Task >>
Locate every line below that contains the word "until" and copy it.

Start of Supplied records

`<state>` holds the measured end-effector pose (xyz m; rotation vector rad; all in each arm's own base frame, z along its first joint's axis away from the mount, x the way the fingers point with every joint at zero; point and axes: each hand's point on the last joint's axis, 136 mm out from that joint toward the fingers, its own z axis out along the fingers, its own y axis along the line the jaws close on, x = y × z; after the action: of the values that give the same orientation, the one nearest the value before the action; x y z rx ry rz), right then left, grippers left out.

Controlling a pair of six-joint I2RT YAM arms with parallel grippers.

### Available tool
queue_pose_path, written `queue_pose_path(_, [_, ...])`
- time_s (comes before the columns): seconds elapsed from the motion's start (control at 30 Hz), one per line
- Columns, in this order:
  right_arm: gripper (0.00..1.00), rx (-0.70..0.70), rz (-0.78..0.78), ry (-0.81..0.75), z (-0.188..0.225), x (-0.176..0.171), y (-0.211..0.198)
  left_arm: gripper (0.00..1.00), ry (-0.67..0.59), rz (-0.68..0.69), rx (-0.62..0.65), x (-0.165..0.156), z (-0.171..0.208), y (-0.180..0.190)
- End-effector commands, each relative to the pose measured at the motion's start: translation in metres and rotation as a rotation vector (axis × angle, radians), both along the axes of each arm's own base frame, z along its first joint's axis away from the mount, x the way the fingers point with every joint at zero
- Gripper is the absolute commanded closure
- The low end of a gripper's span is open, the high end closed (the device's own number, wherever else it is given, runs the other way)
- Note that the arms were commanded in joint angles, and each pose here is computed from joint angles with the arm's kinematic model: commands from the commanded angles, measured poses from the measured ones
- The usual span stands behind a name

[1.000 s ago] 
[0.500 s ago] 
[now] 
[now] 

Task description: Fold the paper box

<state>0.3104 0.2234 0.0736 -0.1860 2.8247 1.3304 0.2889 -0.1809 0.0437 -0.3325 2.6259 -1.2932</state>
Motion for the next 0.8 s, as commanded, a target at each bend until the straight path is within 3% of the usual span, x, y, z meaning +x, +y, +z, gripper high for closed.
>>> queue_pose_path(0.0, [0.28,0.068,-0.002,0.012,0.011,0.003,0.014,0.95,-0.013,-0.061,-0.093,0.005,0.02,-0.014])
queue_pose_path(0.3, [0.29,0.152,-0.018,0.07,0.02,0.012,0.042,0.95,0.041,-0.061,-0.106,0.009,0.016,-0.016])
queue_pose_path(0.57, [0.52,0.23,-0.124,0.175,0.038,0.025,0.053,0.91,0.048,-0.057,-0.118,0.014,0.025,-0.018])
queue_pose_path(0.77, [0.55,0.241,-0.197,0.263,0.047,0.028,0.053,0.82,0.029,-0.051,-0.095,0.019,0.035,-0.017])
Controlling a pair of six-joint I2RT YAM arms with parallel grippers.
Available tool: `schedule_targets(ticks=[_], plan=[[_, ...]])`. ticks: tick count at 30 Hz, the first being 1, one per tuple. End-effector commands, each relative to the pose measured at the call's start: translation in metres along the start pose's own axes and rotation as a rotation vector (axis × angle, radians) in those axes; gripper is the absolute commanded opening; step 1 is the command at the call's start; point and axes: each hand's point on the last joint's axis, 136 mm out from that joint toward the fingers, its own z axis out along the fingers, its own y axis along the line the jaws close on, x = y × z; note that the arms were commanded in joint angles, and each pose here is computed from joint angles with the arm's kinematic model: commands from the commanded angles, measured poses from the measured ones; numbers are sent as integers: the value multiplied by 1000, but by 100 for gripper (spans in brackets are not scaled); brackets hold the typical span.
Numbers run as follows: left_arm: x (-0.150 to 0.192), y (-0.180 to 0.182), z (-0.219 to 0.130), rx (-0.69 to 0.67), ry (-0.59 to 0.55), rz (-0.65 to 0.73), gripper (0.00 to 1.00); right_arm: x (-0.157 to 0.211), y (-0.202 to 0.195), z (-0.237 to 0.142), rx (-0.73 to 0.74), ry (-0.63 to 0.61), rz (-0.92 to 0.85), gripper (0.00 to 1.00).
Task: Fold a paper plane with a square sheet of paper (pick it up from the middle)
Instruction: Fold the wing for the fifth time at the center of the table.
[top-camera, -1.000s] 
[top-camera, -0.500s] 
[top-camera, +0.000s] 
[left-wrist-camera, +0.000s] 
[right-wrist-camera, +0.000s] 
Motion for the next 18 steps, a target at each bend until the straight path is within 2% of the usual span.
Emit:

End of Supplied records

Result of the task >>
Motion for the next 0.8 s, as commanded, a target at each bend until the straight path is within 3% of the usual span, x, y, z meaning +x, +y, +z, gripper high for closed.
Motion for the next 18 steps, a target at each bend until the straight path is within 2% of the usual span.

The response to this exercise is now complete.